For centuries in southeast Asia, lingchi was employed as a particularly brutal form of torture in which a knife was used to methodically remove parts of the body over long periods. Translated as “death by a thousand cuts,” the ancient practice provides the metaphorical groundwork for London-based Indian artist Sujata Setia’s stirring series A Thousand Cuts.
For the past two years, Setia has collaborated with SHEWISE, a charity that empowers marginalized women to overcome trauma and cultivate lives free from oppression and violence. Through this connection, she spent two years photographing survivors of abuse in South Asian communities across the U.K. “A Thousand Cuts is an effort to understand abuse from many different frames of reference,” the artist says in a statement.
The project began with implementing what Setia calls a “metaphorical waiting room”—a space co-organized with SHEWISE within a church in Hounslow where strangers could speak with one another without fear of judgment. “These initial dialogues led to the creation of a vector of faith between myself and the participants in this project,” Setia says. “We then moved on to private one-on-one conversations and me photographing each survivor individually, with their consent and their complete control on the way they want to be ‘seen.’”
Bringing these women’s narratives to light is an important aspect of Setia’s work, which focuses on events and experiences that are often unseen and unrecognized. Throughout the project, the artist recorded brief stories from the women she photographed.
The title for “मेरी हद्द (The premise of my existence),” for example, draws on the subject’s experience with an arranged marriage to a man more than 20 years her senior. “My family told me, ‘You will have a lavish life.
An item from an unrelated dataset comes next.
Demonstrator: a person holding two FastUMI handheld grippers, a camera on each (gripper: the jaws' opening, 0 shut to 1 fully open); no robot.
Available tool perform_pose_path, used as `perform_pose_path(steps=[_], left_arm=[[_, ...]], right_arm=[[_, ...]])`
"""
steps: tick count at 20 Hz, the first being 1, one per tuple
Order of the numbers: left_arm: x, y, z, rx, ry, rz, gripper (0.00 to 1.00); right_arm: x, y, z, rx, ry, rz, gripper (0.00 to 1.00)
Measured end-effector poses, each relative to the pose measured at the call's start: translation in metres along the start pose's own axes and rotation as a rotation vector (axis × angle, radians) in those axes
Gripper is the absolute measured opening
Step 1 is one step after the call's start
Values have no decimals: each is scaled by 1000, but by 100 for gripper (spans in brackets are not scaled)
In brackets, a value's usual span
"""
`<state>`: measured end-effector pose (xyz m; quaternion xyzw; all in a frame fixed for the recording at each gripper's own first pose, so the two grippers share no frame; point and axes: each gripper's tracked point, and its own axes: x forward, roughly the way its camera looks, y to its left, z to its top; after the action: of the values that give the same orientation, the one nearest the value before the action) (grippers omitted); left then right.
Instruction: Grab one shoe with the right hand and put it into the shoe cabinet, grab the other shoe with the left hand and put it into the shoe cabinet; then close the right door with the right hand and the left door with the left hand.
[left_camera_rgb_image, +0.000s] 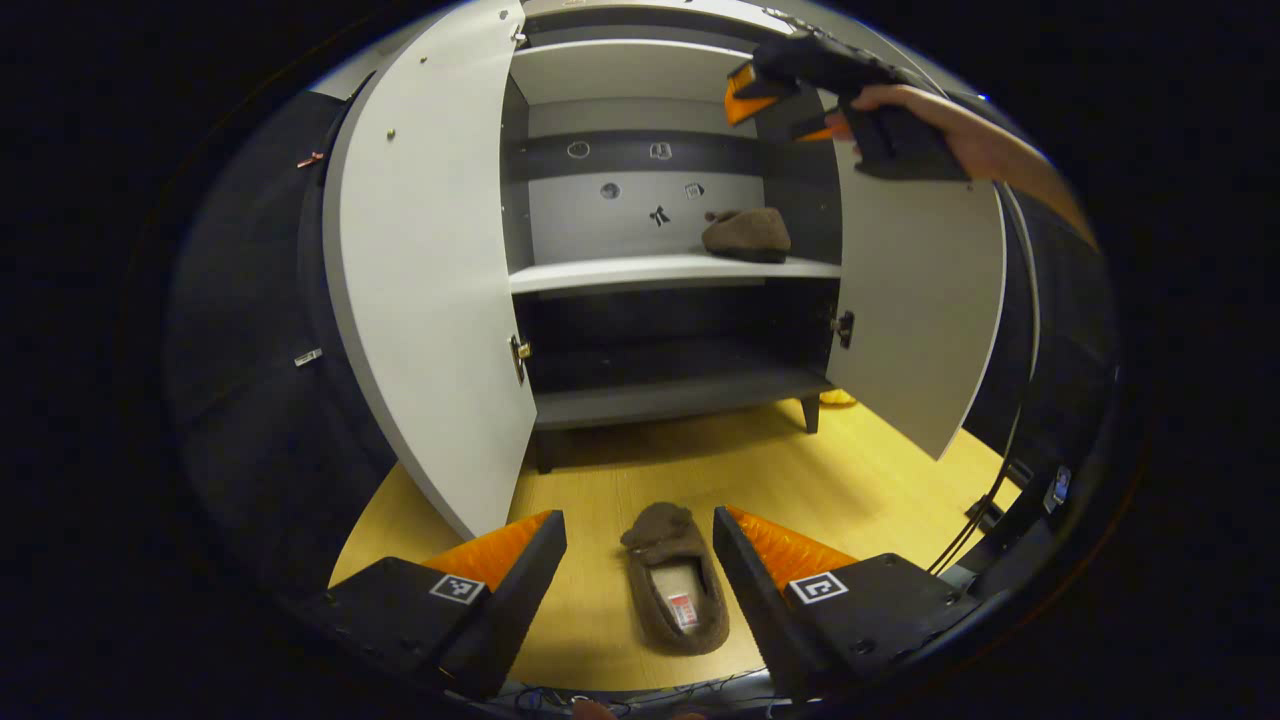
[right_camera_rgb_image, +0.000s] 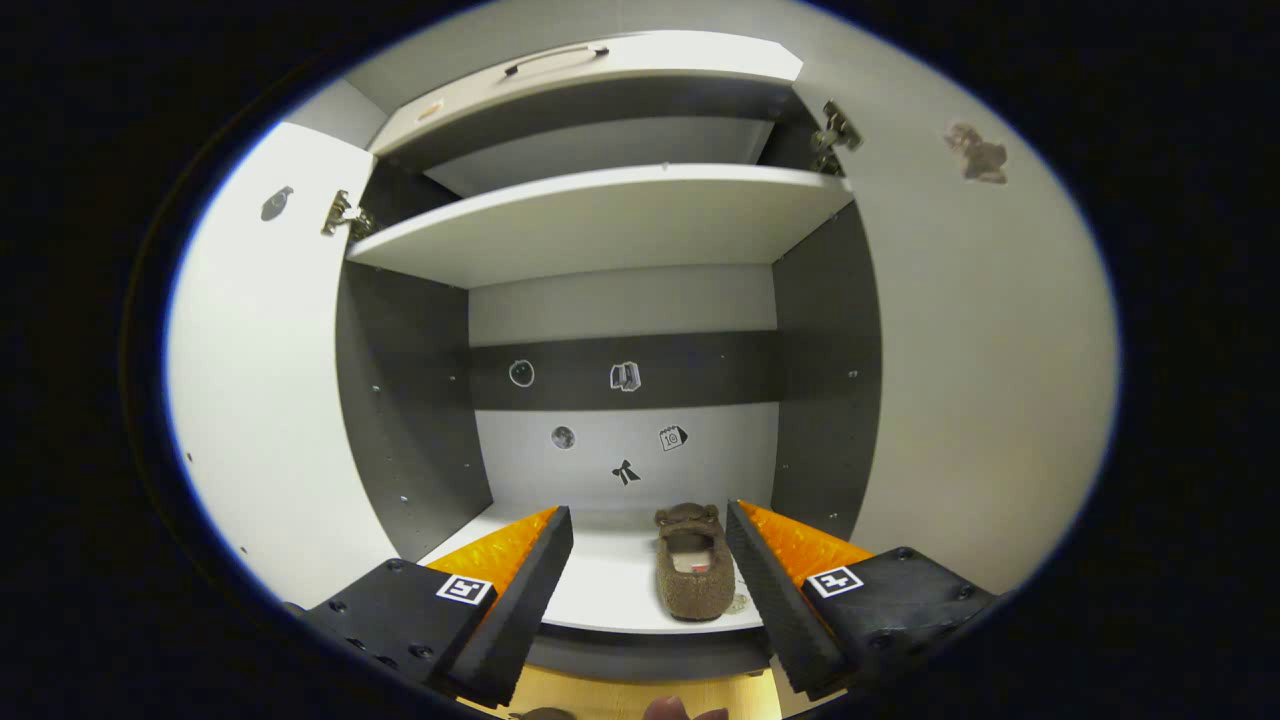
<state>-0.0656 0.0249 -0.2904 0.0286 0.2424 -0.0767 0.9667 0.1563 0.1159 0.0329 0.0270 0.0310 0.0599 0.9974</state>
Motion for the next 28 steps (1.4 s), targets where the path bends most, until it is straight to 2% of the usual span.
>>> perform_pose_path(steps=[3, 6, 11, 16, 18, 19, 20, 23, 25, 28], left_arm=[[26, -6, -50, -6, 97, -46, 93], [52, -12, -87, -55, 160, -78, 84], [100, 9, -118, -35, 179, 5, 69], [141, 5, -116, -47, 147, -8, 52], [153, 6, -115, -47, 151, 3, 50], [159, 7, -114, -43, 156, 9, 45], [161, 6, -114, -41, 166, 17, 31], [162, 10, -113, -49, 203, 43, 13], [156, 3, -109, -87, 240, 14, 11], [141, 0, -82, -118, 231, -14, 10]], right_arm=[[-41, 0, 14, 9, -36, 7, 98], [-73, -3, 19, 21, -48, 9, 98], [-121, -12, 21, 12, -27, -3, 98], [-150, -17, 6, -22, 8, -1, 98], [-158, -21, -3, -28, 26, -7, 98], [-160, -23, -7, -27, 39, -9, 98], [-162, -26, -11, -25, 47, -13, 98], [-168, -37, -18, -28, 62, -28, 98], [-170, -41, -22, -19, 66, -30, 98], [-173, -45, -30, 4, 82, -24, 98]])
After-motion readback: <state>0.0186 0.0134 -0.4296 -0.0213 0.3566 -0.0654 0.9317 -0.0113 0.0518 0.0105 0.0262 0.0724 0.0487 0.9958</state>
If he is older, then he will obviously love and respect you.’” They married and moved to a new country, but she was far from secure. “Now his family has the custody of my children,” she says. “I only get to see them for a few hours every week.”
Setia emphasizes the resilience and strength of survivors, carefully balancing the reality of their experiences with renewed hope and healing. The woman portrayed in “अल्ला कि गाँए (God’s Cow)” shared, “I wasn’t ambitious. I was not career-oriented. I was a simple, quiet girl who always did what her family asked of her. I was ‘God’s cow.’” But her situation at home became abusive and continued to escalate. One day, she found an untapped well of strength: “I lifted a stick, and I didn’t hit him, but I started hitting the door, and I hit it so much that the door almost broke… From that day, he did not raise his hand on me.”
Setia prints the photos at A4 size, approximately the same as U.S. letter paper. The small, accessible scale signifies how domestic violence most often occurs in everyday private spaces. She utilizes the traditional Indian paper-cutting art known as sanjhi, in which tiny incisions form intricate designs. For the anonymous subjects of Setia’s portraits, the patterns reveal deep red backgrounds and motifs of flora, birds, and female anatomy.
“The red colour underneath the portraits signifies not just martyrdom and strength but also the onset of a new beginning,” Setia says. The intricate patterns speak to what she describes as the “complex reality” of navigating society as a South Asian woman who has experienced domestic abuse. In a recent article in The Guardian, the artist describes how taking a self-portrait and placing it among the group has been part of “absolutely the most healing process.”